Que serait ce cinquième stade de la valeur que, paix à lui, Baudrillard, n'aura pas eu à introduire? Le stade tautologique de la valeur. La valeur n'est plus que de la valeur et réciproquement. C'est parce qu'elle est de la valeur qu'elle est de la valeur. Auto-légitimée par sa production même, son flux, sa publicisation. Ainsi de la valeur "travail" vantée tant par Royal que par Sarkozy. Le stade tautologique de la valeur répond à une société de connexion (non plus la mass communication de Mac Luhan avec son village global mais, celle du peer to peer, du one to one, ce mode cool, encore, de l'interaction, mais pour combien de temps ?) où, par définition, plus rien n'agit mais où tout inter-agit. L'interaction devant ici s'entendre comme la perte définitive de tout fondement, de toute gravité mais, aussi, (et c'est cela qui est nouveau) de toute séduction intersticielle, de toute illusion de rapprochement, conflictuel ou harmonieux, des termes entre eux. Fin des polarités dans l'assomption morale de vérités sans contradictions.

A ce cinquième stade hypothétique de la valeur (qui inclut naturellement les précedents), à cette société de connexion, il est encore bien trop tôt pour savoir que répondre, s'il est même possible d'y répondre quoi que ce soit. Le pari de la dissidence est plus intime que stratégique, on en conviendra. Acte d'hygiène solitaire, même si je n'oublie pas les anciennes communautés de complicité ni, encore moins d'ailleurs, celles qui sont à venir dans ce monde vécu comme un extérieur indifférent (Sloterdijk). Reste que ce quelque chose qui agit symboliquement en creux des contradictions perdues, ce potens de réversibilité, n'a pas encore trouvé sa forme ni son nom. Baudrillard sera mort avec son secret et il nous appartiendra peut-être de ruminer activement le paradoxe d'être tout entier plongé dans le système, sans marges désormais, et de rechercher les voies d'une désertion, d'une active dissidence.

On comprendra ainsi aisément que ce blog s'arrêtât là.

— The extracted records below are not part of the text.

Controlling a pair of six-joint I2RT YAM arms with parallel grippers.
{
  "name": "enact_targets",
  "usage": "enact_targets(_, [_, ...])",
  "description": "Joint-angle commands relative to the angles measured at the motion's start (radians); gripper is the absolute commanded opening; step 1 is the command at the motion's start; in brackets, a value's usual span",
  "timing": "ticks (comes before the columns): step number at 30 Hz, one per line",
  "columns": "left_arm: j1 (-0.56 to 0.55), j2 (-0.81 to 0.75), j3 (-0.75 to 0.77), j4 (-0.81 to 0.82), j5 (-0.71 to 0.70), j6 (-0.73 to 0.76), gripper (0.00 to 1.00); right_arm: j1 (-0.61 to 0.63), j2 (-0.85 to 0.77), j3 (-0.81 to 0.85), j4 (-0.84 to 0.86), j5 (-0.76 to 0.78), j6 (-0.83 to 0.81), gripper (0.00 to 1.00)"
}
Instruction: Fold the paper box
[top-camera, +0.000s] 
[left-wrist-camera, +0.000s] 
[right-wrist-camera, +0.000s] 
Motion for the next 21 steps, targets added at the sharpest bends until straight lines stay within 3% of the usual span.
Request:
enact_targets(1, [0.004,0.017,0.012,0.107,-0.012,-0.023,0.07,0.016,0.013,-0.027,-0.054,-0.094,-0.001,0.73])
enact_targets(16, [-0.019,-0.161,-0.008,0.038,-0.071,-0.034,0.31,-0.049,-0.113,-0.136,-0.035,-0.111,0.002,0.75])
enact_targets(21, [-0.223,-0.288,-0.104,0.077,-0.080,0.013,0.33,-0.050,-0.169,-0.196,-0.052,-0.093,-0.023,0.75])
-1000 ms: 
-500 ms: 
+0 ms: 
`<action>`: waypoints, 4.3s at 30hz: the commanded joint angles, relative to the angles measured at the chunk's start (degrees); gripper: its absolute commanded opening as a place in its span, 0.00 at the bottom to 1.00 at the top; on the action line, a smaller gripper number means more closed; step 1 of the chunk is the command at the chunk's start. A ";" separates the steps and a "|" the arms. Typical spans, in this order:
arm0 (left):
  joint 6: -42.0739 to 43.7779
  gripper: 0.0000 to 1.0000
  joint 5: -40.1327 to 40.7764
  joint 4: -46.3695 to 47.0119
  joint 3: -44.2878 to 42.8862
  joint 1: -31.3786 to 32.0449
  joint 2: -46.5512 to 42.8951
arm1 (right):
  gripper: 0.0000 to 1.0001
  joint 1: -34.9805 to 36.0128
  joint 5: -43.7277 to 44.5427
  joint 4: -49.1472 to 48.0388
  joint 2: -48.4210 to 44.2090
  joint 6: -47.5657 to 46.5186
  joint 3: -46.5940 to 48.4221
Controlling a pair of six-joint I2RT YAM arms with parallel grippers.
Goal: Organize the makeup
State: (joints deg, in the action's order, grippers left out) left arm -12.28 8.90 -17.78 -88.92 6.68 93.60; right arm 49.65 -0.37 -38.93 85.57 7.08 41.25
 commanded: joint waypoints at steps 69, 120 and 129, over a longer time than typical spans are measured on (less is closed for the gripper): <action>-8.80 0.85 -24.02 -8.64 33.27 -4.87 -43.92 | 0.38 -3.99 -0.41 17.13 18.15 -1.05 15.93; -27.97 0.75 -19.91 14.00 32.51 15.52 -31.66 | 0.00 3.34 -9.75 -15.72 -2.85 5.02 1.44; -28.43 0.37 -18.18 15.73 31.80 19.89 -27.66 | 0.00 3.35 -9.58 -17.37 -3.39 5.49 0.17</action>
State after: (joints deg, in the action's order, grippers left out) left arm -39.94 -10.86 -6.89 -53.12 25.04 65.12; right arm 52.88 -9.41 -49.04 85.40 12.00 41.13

(1) dont l'insigne mérite aura tout de même d'avoir réussi, dans une sorte de fusion culturelle très gramsciste (ô le pauvre destin du marxisme d'avoir tant alimenté les suppôts de Kapital), la synthèse du bonapartisme second-empire (réhabilité anciennement par Séguin, lui-même ex-mentor de Guaino et de Fillon, CQFD) et du néo-conservatisme américain. Belle leçon de choses. Mais Sarkozy, ce Bush/Badinguet connaîtra lui aussi son Sedan ou son Bagdad, au choix.